В день отлета Лора приготовила Папаше и Сынку, руками горничных, отменный обед, изобретенный ею самой: русские домашние пельмени, русские кулебяки, русские блины с красной икрой, русская медовуха, русская водка – все русское, пусть эта еда напомнит им о том, что они живут в России, чтоб не заслонили им там все парижские прибамбасы русскую крепость и силу. Она смотрела, сквозь табачный дым, наклонив над тарелкой седую голову, как ее муж и ее любовник жадно, аппетитно едят, ухватывая ложки – а она положила им нарочно хохломские, расписные, – поднимая рюмки и звеня ими, хохоча над будущими неизвестными приключеньями, источая здоровый грубый мужской дух. Летите, голуби, летите. Она тут без вас не заскучает. Почему молчит Ингин телефон. Укатила на юг?.. На Канары?.. В дурацкую Анталью?.. В Анталье турки стреляют на пляжах в русских, они возненавидели туристов, на песок льется кровь, а многих наших мафиози это-то и привлекает: щекотка нервов, острые ощущенья! Да, Запад есть Запад, Восток есть Восток, и вместе им не сойтись, Киплинг прав. Как хорошо, что ее мужчины летят все-таки на Запад. Где же Инга с ее вечной, странной склонностью носить маску на людях?.. Лора видела ее без маски. Лора поклялась бы, перекрестилась и побожилась, нимало не веруя в Бога, что более красивой, чем Инга, бабы она не видела никогда в жизни.
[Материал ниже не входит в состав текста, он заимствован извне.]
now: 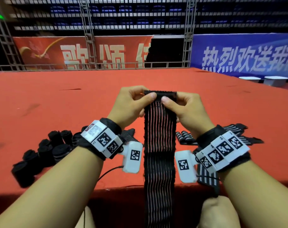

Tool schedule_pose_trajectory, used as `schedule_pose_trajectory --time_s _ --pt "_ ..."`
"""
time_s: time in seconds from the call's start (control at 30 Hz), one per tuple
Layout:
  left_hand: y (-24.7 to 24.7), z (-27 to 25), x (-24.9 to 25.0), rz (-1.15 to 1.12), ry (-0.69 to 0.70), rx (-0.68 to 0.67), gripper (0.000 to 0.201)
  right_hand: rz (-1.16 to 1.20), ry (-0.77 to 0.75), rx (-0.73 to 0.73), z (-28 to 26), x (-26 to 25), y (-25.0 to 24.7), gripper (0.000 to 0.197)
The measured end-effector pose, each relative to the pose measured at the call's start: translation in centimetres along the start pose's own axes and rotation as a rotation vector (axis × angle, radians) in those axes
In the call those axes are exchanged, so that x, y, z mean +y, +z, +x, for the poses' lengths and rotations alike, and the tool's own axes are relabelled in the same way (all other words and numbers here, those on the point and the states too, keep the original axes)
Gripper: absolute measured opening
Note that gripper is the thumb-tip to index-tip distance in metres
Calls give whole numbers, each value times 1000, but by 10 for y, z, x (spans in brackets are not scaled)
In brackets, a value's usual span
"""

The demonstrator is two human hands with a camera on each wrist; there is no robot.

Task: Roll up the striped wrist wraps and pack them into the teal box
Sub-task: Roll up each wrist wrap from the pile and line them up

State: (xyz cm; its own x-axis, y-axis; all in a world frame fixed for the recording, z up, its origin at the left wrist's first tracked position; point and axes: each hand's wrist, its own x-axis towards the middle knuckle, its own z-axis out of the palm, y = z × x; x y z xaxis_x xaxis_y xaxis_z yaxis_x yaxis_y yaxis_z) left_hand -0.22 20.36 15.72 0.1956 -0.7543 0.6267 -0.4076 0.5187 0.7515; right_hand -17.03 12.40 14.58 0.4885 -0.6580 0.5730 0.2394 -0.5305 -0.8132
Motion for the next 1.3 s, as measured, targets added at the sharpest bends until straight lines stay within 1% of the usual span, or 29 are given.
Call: schedule_pose_trajectory --time_s 0.07,0.17,0.27,0.37,0.47,0.57,0.73,0.8,0.87,0.9,0.93,0.97,1.0,1.03,1.07,1.1,1.13,1.2,1.23,1.3 --pt "1 -1 -29 73 -102 -15 18 -126 81 -4 3 30 -6 7" --pt "3 -4 -79 160 -258 -68 16 -288 202 -26 7 78 -14 13" --pt "12 -10 -126 236 -368 -115 19 -368 312 -68 8 122 -15 12" --pt "23 -9 -164 226 -486 -80 20 -418 382 -96 13 163 -14 13" --pt "30 3 -200 274 -526 -47 14 -460 454 -95 27 201 -14 15" --pt "34 18 -234 329 -551 -33 14 -494 509 -60 46 234 -13 22" --pt "44 35 -285 240 -714 17 15 -496 650 -42 72 283 -9 22" --pt "47 39 -306 223 -764 -9 13 -524 700 -50 78 300 -8 22" --pt "51 40 -319 154 -820 -46 5 -498 750 -38 81 313 -5 13" --pt "52 40 -324 129 -842 -63 20 -474 779 -36 82 317 -4 11" --pt "51 38 -330 132 -851 -79 35 -456 801 -40 82 323 -2 23" --pt "48 37 -332 174 -851 -80 44 -440 816 -52 82 328 0 37" --pt "43 37 -331 243 -837 -69 46 -426 832 -65 81 332 1 46" --pt "36 38 -330 320 -826 -58 43 -421 839 -78 81 335 1 49" --pt "28 38 -329 418 -811 -65 35 -417 843 -87 80 337 2 48" --pt "19 38 -327 541 -815 -123 28 -416 848 -93 81 337 3 44" --pt "12 37 -323 665 -835 -214 27 -415 852 -96 82 336 4 39" --pt "4 30 -316 883 -874 -393 35 -407 849 -95 84 333 8 30" --pt "3 24 -314 963 -882 -452 39 -398 840 -94 85 331 10 28" --pt "2 15 -313 1015 -864 -467 45 -387 819 -100 84 325 17 25"
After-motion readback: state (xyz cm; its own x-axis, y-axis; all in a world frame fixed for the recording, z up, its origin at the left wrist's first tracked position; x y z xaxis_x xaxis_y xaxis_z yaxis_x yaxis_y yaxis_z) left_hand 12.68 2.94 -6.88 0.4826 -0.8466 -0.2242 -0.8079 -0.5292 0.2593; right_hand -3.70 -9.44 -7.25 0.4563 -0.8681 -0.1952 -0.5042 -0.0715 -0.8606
В Шереметьево она не поехала их провожать. Зачем? Самолет улетит и без нее. И грохнется на посадочную полосу, взорвавшись, тоже без нее. Она легонько чмокнула на прощанье Эмиля; поднялась на цыпочки, целуя Митю – седая королева целует своего пажа. Митя поежился от прикосновенья холодных змеиных губ, чуть подкрашенных перламутром. Отцепил Лорину руку от своего локтя – она больно нажала пальцами на его еще не совсем зажившую рану, нанесенную пулей Тимура. Когда они сели в машину Эмиля и шофер, дуя на замерзшие руки, бодро воскликнул: “Ну, господа французы, вас прямо к Триумфальной арке подбросить?!..” – он понял, до него дошло, наконец, что он летит в Париж, в настоящий Париж, – и сердце подпрыгнуло в нем высоко, как обломок льда, ударенного наотмашь, расколотого дворницким ломом.

Андрей встретил их в аэропорту “Шарль де Голль” – издалека было видно высокого, не в пример низкорослому папочке, дородного, видного, с лицом тонкой и благородной лепки – ого, породистый!.. – подумал Митя весело, – просто и в то же время изысканно одетого молодого мужчину, что стоял и зазывно махал руками, будто юнга на мостике – морскими флажками, обращая на себя вниманье.